Fig. 2.

Impact of DIRAS3 knock-down (KD) and over-expression (OV) on Akt–mTOR pathway in human ASCs. (A) Efficiency of RNA interference mediated DIRAS3 KD in ASCs was analyzed at mRNA level using q-RT-PCR employing actin as reference gene. (B) DIRAS3 KD efficacy at protein level was evaluated by Western blotting. DIRAS3 was overexpressed in the experimental cell line U-2OS, followed by KD using specific shRNA expressing lentiviruses. (C) DIRAS3 was KD in ASCs using specific shRNA, and cells were density arrested and starved by serum withdrawal for 48 h. Then a cocktail containing 2.5% FCS, insulin, 3-isobutyl-1-methylxanthine, and dexamethasone was added.
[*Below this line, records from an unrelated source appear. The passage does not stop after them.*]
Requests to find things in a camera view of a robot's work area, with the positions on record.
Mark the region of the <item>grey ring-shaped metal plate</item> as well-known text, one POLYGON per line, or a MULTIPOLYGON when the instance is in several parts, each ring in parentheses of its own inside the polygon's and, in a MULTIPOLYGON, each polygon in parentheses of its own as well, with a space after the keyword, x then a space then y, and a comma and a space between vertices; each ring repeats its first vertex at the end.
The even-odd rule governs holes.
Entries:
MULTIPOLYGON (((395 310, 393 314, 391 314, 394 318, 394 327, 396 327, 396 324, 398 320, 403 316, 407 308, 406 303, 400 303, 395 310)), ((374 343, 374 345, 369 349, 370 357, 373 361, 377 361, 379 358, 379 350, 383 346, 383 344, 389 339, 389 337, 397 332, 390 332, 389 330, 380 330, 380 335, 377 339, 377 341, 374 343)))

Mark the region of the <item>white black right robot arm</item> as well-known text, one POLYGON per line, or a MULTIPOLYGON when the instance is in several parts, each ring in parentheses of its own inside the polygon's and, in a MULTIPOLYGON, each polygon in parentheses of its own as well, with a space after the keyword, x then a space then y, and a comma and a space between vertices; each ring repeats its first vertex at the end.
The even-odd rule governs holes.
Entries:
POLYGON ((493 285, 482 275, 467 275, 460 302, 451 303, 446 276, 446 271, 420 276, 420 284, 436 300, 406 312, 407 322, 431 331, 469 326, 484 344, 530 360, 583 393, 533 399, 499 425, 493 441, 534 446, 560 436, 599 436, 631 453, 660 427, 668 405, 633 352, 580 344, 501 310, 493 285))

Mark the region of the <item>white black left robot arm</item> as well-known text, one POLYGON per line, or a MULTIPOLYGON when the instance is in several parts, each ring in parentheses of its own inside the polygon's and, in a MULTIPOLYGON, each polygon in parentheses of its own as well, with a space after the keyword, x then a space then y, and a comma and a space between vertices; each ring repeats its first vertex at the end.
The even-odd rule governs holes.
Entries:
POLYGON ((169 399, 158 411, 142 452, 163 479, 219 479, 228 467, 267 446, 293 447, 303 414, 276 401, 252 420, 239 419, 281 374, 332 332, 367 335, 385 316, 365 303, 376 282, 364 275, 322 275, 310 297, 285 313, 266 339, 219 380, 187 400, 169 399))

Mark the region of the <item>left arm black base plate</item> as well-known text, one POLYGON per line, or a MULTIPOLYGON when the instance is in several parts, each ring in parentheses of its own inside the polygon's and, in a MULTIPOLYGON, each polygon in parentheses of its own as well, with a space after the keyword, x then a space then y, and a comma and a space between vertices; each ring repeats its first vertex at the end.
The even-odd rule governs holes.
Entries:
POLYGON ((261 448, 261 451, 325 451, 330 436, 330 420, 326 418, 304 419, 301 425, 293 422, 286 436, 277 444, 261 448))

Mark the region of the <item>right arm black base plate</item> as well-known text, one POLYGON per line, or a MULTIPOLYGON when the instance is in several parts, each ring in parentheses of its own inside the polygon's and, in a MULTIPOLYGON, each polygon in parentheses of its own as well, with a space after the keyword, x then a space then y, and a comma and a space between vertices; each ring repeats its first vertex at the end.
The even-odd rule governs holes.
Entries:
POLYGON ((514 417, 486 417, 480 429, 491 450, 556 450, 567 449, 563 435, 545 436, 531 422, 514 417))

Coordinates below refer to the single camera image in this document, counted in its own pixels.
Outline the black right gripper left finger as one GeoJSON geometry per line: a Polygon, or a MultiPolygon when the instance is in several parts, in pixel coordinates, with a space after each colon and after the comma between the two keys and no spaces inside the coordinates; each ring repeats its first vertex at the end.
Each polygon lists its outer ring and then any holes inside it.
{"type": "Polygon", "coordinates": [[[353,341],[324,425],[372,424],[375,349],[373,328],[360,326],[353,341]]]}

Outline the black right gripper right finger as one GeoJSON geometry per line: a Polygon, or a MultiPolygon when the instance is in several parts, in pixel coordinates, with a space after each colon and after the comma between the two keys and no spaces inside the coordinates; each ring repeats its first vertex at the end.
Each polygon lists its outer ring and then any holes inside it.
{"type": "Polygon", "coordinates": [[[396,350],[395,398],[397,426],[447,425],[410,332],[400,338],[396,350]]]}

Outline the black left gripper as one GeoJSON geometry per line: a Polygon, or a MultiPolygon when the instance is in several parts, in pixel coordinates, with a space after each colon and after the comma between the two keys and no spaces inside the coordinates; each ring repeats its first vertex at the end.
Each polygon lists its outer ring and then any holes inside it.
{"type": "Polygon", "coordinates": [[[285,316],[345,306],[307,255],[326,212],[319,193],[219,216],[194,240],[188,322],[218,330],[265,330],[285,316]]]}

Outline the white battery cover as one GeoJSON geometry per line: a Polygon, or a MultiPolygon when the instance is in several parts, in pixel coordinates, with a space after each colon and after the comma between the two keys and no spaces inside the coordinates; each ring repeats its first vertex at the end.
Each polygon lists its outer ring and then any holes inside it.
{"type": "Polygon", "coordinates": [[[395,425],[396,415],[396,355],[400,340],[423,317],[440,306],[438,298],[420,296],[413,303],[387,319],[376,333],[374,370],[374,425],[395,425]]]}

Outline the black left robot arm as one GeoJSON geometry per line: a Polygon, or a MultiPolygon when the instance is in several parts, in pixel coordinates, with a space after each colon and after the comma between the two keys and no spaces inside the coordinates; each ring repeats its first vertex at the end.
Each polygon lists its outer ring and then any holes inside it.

Cell lysates were harvested at indicated time points. Phosphorylation of Akt (S473), S6K1 (T389) and 4EBP1 (T37/46) was examined by Western blotting. (D–F) Fold changes in densitometric band intensities, acquired by ImageJ were compared. Band intensity of shCntrl at time point 0 min was taken as 1. (G) Overexpression of DIRAS3 mRNA normalized to actin and (H) protein in ASCs infected with lentiviruses expressing DIRAS3 under control of CMV promoter. (I) Following DIRAS3 over-expression, cells were density arrested and starved by serum withdrawal for 48 h. Then a cocktail containing 2.5% FCS, insulin, 3-isobutyl-1-methylxanthine, and dexamethasone was added. Cell lysates were harvested at indicated time points. Phosphorylation of Akt (S473), S6K1 (T389) and 4EBP1 (T37/46) was examined by Western blotting from cell lysates harvested at indicated time points. (J–L) Fold changes in densitometric band intensities, acquired by ImageJ were compared. Band intensity of Mock control at time point 0 min was taken as 1. All error bars represent the means ± SEM. p values * = p < 0.05, ** = p < 0.001 and *** = p < .0001. The significance of difference between means was assessed by analysis of variance (ANOVA) (D, E, F, J, K and L).